MLB Has A Chance To Lead

Roger Goodell has done a terrible job handling domestic violence incidents in his sport. He originally gave Ray Rice a two-game suspension for knocking his fiancee out cold in an elevator and only amended it when video surfaced of the actual punch. Meanwhile, he gave Tom Brady a four-game suspension for supposedly knocking around some footballs. Ugh. This weekend we got to see the horrific pictures of the victim of Greg Hardy’s assault in July 2014. He was actually convicted by a judge in a bench decision and eventually suspended by the NFL (amazing). But he returned to the field early this year, made misogynistic jokes about Tom Brady’s wife, and was called a “leader” by his team owner. Double ugh.

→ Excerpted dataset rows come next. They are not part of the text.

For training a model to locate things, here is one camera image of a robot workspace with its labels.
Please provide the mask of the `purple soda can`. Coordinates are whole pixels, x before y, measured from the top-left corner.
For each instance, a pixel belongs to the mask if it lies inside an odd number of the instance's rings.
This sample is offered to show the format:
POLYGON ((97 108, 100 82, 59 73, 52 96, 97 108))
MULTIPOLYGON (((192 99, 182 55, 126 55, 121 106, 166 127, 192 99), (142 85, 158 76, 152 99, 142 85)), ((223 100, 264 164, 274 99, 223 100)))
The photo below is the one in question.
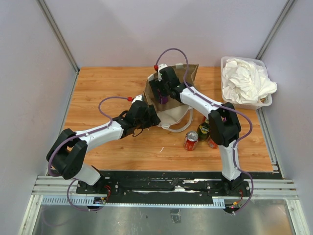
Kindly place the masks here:
POLYGON ((158 101, 160 104, 166 104, 168 102, 168 96, 163 95, 160 90, 158 92, 158 101))

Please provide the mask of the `pink patterned canvas bag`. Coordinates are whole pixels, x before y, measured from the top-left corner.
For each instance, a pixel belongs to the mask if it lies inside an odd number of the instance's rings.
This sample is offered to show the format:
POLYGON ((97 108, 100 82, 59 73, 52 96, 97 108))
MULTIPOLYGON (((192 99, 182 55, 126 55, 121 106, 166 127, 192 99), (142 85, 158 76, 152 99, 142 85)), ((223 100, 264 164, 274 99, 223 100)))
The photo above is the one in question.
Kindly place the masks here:
MULTIPOLYGON (((173 68, 179 81, 182 83, 183 76, 186 71, 186 64, 178 63, 174 66, 169 67, 173 68)), ((189 65, 188 73, 186 76, 186 82, 189 83, 189 86, 195 86, 194 81, 198 67, 199 64, 189 65)), ((144 101, 146 101, 148 105, 153 105, 155 108, 156 114, 160 119, 160 124, 157 126, 171 132, 182 132, 186 130, 192 122, 193 108, 186 104, 182 104, 169 96, 167 99, 165 99, 165 101, 167 101, 165 104, 160 104, 157 98, 154 98, 152 88, 149 84, 149 82, 152 80, 158 81, 157 72, 152 73, 148 76, 145 84, 145 90, 143 91, 143 97, 144 101), (187 113, 189 113, 189 120, 187 124, 179 129, 172 129, 175 124, 179 124, 183 120, 187 113)))

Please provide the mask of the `red soda can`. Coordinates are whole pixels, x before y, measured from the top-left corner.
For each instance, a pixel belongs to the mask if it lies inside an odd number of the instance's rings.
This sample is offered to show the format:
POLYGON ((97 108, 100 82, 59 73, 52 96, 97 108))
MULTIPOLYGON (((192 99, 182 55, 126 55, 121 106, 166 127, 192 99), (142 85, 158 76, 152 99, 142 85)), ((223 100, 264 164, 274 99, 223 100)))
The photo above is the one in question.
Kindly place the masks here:
POLYGON ((185 135, 183 147, 187 151, 193 151, 198 143, 198 134, 195 131, 190 131, 185 135))

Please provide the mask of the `dark glass bottle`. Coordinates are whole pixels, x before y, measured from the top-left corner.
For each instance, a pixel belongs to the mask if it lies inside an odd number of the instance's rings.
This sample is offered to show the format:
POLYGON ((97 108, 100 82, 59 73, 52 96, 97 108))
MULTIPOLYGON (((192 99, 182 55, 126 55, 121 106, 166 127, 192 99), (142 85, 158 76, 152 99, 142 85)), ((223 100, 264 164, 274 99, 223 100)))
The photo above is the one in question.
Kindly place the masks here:
POLYGON ((205 122, 201 123, 197 128, 198 140, 205 141, 210 135, 209 120, 206 118, 205 122))

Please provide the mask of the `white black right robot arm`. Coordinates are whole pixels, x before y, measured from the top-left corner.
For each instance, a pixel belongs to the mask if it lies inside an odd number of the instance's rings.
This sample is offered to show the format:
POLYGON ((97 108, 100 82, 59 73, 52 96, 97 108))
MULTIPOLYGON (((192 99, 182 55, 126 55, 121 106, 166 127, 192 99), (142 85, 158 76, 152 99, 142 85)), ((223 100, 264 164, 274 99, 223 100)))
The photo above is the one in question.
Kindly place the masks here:
POLYGON ((162 106, 179 102, 208 118, 210 137, 218 145, 222 159, 222 191, 228 196, 239 192, 243 183, 237 147, 241 126, 233 105, 204 96, 191 83, 180 80, 171 66, 155 65, 154 69, 156 72, 148 77, 151 98, 162 106))

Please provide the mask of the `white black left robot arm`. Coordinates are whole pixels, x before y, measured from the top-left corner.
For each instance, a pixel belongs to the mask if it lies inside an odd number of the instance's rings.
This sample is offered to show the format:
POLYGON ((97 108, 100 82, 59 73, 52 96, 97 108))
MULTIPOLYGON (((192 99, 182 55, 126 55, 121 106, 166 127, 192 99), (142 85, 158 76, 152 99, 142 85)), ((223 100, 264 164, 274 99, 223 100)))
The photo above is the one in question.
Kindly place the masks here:
POLYGON ((129 135, 135 136, 137 129, 143 130, 160 124, 153 105, 145 101, 132 102, 129 110, 108 123, 89 130, 61 132, 46 159, 64 179, 77 179, 88 185, 89 190, 98 194, 104 190, 105 177, 95 167, 84 163, 85 155, 100 145, 116 141, 129 135))

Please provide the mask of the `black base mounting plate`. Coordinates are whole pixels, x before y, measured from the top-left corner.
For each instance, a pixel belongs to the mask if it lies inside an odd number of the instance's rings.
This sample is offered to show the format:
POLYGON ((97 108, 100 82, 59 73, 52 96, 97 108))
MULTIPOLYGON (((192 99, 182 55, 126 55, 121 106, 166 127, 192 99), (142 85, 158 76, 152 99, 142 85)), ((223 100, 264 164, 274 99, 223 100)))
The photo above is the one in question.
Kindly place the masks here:
POLYGON ((79 181, 78 194, 105 194, 109 198, 148 198, 153 201, 178 202, 192 198, 214 196, 249 197, 251 186, 243 176, 239 192, 226 194, 222 186, 222 174, 217 172, 179 171, 101 171, 105 185, 101 189, 79 181))

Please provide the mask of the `front aluminium frame rails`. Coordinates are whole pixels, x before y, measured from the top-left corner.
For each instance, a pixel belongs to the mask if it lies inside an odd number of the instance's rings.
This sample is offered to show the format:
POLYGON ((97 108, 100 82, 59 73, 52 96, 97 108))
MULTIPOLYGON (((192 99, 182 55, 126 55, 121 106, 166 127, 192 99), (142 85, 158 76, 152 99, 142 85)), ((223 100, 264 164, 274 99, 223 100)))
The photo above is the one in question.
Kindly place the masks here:
POLYGON ((32 195, 60 195, 66 196, 73 179, 65 180, 62 177, 38 176, 32 190, 32 195))

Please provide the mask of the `aluminium frame rail left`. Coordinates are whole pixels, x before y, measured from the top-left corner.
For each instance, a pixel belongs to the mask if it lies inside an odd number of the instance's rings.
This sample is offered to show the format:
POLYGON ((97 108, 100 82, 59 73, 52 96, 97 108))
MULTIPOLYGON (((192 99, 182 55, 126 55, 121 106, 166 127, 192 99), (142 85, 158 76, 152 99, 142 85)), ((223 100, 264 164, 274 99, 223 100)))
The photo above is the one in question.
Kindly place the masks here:
POLYGON ((46 18, 47 23, 49 24, 54 36, 56 37, 58 43, 60 44, 65 56, 67 57, 70 65, 74 69, 76 73, 79 73, 80 69, 52 15, 51 10, 49 9, 47 3, 45 0, 36 0, 36 3, 38 4, 39 8, 41 9, 44 17, 46 18))

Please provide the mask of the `aluminium frame rail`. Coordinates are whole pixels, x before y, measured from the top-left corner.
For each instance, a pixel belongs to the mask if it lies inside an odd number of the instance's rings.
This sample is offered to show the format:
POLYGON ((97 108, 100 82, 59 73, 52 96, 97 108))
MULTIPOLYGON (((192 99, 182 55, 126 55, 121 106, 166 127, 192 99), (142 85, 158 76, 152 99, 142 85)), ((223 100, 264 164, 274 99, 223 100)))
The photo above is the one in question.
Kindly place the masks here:
POLYGON ((70 65, 74 69, 76 73, 79 73, 80 69, 52 15, 51 10, 49 9, 47 3, 45 0, 36 0, 36 3, 38 4, 39 8, 41 9, 44 17, 46 18, 47 23, 49 24, 54 36, 56 37, 58 43, 60 44, 65 56, 67 57, 70 65))
POLYGON ((283 6, 279 16, 277 17, 274 25, 272 26, 271 30, 269 31, 264 43, 262 44, 257 56, 255 59, 262 60, 267 49, 273 42, 276 34, 278 33, 279 29, 283 25, 284 21, 287 19, 289 13, 292 11, 294 6, 296 5, 297 0, 287 0, 285 5, 283 6))

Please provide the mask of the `aluminium frame rail right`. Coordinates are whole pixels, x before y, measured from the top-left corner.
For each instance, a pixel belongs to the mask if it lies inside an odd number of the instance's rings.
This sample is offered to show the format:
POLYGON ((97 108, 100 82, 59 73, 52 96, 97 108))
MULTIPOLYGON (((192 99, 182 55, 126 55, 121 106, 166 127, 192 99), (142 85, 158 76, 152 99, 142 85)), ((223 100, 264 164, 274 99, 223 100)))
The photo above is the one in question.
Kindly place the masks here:
POLYGON ((297 0, 287 0, 285 5, 283 6, 279 16, 277 17, 274 25, 272 26, 271 30, 269 31, 264 43, 262 44, 257 56, 255 59, 262 60, 267 49, 273 42, 276 34, 278 33, 279 29, 283 25, 284 21, 287 19, 289 13, 292 11, 294 6, 296 5, 297 0))

It looks like Rob Manfred is going to get a chance to show that MLB can handle things better than the NFL. News came this morning that Jose Reyes was arrested on Halloween for “abuse of a family or household member” after attacking his wife. Under the new rules governing this, Manfred can basically set the tone for this type of punishment- no minimums or maximums are set and punishment does not depend on a conviction in court. I hope he sets a very harsh penalty because the sad truth is that as long as an athlete can still perform at a good level someone will excuse his past behaviors and give him a chance.

Look at Ray Rice.  He apologized, completed a pre-trial intervention program, actively speaks out against domestic violence, and does good things like this,  yet he is still trying to get even a tryout from a NFL team. That’s probably because his yards-per-carry dropped from 4.4 to 3.1 in his last season of play. Hardy can still rush the passer effectively, so he gets a second chance.

Domestic violence is a problem that isn’t confined to sports, but sports has an outsized ability to influence our culture in positive and negative ways. Let’s hope that MLB uses that power for good.